Research Review No. 90.1.
A follow-up.
The Study:
In the next issue of the Journal, Neuromuscular Disorders, there was a
letter from Santiago de Compostela, Spain (7), which dealt with a further case of
Duchenne Muscular Dystrophy (DMD) with very mild symptoms. The author
describes a case of DMD, which he diagnosed in 1984 in a four-year old boy,
who had an uncle die of complications linked to DMD at the age of 26. “At that
time he had occasional falls when walking, waddling gait in early stage,
pseudohypertrophy of calves, depressed patellar reflexes, and he showed no
Gowers’ sign.
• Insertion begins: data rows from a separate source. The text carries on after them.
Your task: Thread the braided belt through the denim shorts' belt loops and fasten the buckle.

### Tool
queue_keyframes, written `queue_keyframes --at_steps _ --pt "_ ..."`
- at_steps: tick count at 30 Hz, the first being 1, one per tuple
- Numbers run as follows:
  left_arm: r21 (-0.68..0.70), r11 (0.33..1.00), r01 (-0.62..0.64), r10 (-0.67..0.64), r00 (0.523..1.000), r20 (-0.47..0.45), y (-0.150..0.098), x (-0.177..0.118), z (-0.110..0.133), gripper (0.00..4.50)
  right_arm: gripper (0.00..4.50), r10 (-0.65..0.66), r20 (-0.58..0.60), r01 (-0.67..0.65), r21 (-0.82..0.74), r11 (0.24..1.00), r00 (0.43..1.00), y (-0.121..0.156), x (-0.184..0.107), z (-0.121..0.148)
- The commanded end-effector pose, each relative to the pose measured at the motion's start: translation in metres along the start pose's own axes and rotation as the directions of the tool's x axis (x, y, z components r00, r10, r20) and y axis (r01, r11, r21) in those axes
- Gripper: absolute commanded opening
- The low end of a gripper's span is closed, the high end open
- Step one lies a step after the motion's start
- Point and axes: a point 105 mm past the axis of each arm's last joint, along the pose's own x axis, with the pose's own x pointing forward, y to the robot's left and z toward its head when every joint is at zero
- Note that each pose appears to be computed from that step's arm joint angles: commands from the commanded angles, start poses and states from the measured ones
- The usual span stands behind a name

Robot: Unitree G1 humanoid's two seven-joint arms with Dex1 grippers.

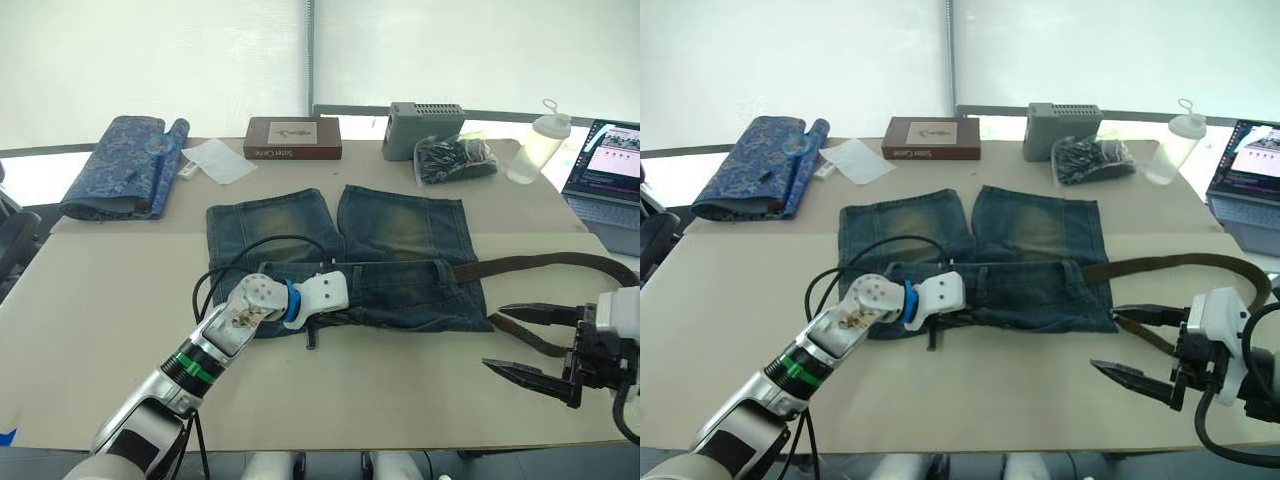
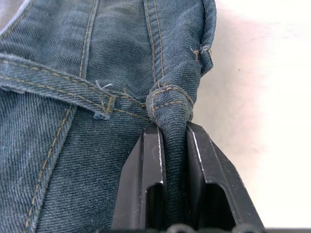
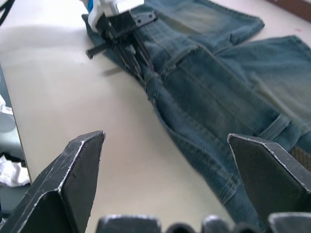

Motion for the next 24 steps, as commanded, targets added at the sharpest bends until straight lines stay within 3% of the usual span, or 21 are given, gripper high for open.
queue_keyframes --at_steps 1,10,18,21,24 --pt "-0.167 0.984 0.056 -0.061 0.998 -0.027 -0.020 -0.007 -0.014 0.09 4.50 -0.009 0.009 0.009 -0.042 0.999 1.000 -0.004 0.002 0.005" --pt "-0.353 0.935 0.034 -0.051 0.998 -0.039 -0.040 -0.044 -0.020 0.09 4.50 0.021 -0.006 -0.021 -0.039 0.999 1.000 -0.009 0.003 0.005" --pt "-0.442 0.895 0.049 -0.056 0.998 -0.003 -0.052 -0.045 -0.014 0.09 4.50 0.030 -0.068 -0.035 -0.063 0.997 0.997 -0.018 0.005 -0.001" --pt "-0.435 0.899 0.051 -0.049 0.999 0.016 -0.052 -0.050 -0.011 1.45 4.50 0.008 -0.137 -0.019 -0.072 0.997 0.990 -0.023 0.005 -0.008" --pt "-0.428 0.901 0.068 -0.004 0.989 0.150 -0.050 -0.067 0.010 2.79 4.50 0.003 -0.222 -0.015 -0.051 0.999 0.975 -0.030 0.007 -0.015"
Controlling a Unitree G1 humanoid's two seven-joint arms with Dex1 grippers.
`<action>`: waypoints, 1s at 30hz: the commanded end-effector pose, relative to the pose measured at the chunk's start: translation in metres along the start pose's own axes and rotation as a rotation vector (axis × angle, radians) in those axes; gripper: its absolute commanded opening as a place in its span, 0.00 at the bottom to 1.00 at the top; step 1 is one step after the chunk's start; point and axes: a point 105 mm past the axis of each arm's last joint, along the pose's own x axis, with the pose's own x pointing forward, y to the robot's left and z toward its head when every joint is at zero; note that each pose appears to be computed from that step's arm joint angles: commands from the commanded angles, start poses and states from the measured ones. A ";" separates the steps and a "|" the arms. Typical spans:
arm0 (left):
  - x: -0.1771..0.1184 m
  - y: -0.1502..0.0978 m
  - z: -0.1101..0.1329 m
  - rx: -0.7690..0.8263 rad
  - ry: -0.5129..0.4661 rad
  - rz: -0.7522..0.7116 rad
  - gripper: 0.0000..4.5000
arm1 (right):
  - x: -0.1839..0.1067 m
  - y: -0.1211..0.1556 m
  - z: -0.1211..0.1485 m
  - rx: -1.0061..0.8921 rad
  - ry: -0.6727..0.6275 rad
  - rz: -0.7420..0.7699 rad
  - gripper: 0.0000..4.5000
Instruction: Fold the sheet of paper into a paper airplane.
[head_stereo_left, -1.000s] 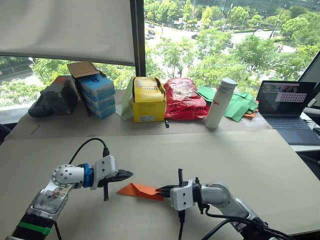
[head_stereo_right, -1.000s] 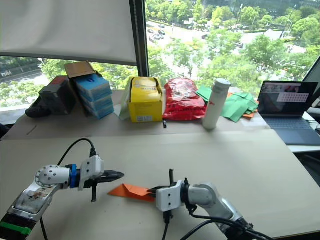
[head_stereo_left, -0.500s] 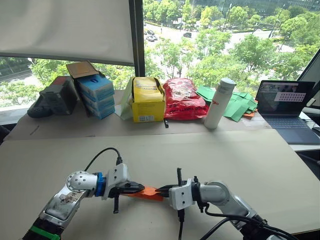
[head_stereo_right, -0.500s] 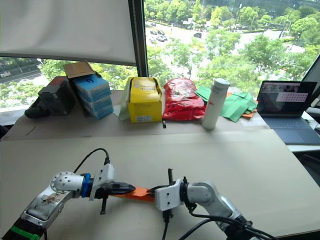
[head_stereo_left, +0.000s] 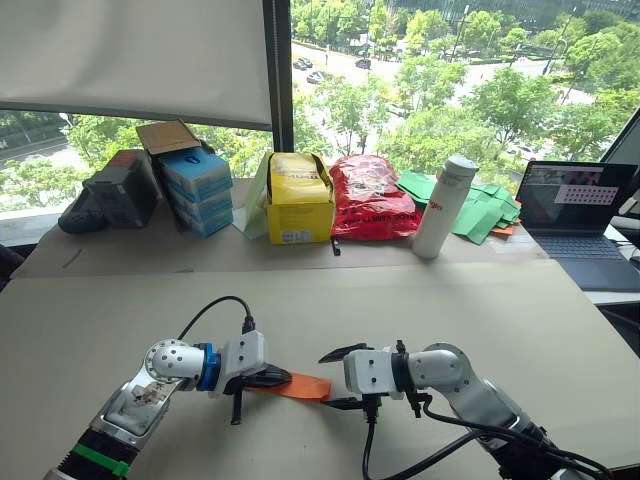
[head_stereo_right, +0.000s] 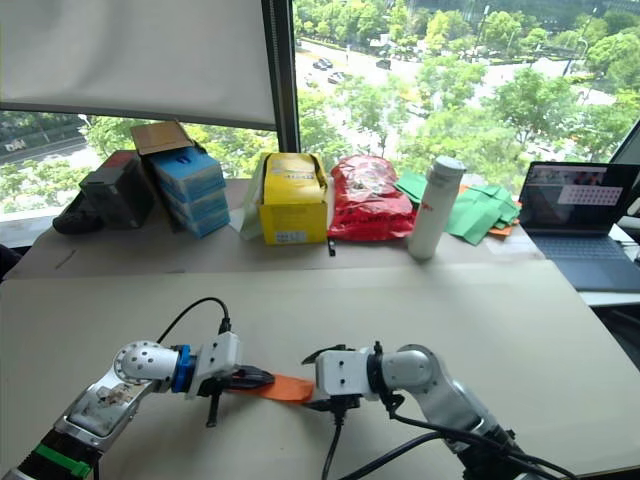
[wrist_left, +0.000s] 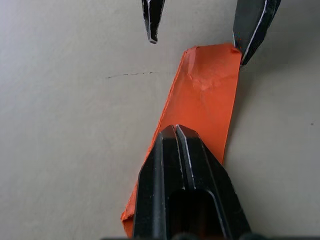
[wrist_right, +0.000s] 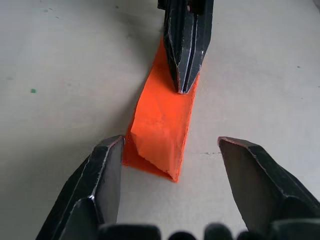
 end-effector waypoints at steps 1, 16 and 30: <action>-0.001 -0.003 0.003 0.014 0.013 -0.001 0.00 | -0.007 -0.011 0.036 0.085 -0.123 -0.007 0.71; -0.019 -0.007 -0.008 -0.042 0.057 0.068 0.00 | 0.038 -0.010 0.007 0.153 -0.001 -0.017 0.01; -0.012 -0.011 -0.005 -0.037 0.052 0.060 0.00 | 0.044 -0.004 -0.021 0.207 0.160 0.029 0.01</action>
His weight and height were appropriate for age. Serum CK was
12.000 U/L normal < 110 U/l), electromyography was myopathic, and biopsy of
the right vastus lateralis muscle showed a pattern of muscular dystrophy.” By the
age of 12, a minimal Gowers’ sign was noted, but he was able to walk without
difficulty and “climbed stairs without assistance at age 14, and with the aid of
railings at 18 years old.” Heart problems were detected when he was 20, which
worsened and he had a successful heart transplant at age 24. He was still able to
walk but lost the ability to walk unaided at age 30. “He lost the ability to stand up
from a seated position at age 33.
Currently, at 34 years and 10 months of age, he is dependent on a
wheelchair and transfer activities, and his cardiologic condition is stable and
uncomplicated.
A biopsy taken when he was 16 revealed a total absence of dystrophin,
and DNA studies detected the existence of a nonsense mutation in exon 9. The
author indicates the importance of such cases and stresses that these studies
must continue. He concludes that: “Our observations indicate that it is possible to
have a functional large muscle even without dystrophin.”
Reference:
7) Castro-Gago, M. (2015) Milder course in Duchenne patients with nonsense
mutations and no muscle dystrophin. Neuromuscular Disorders. 25(5):443-443.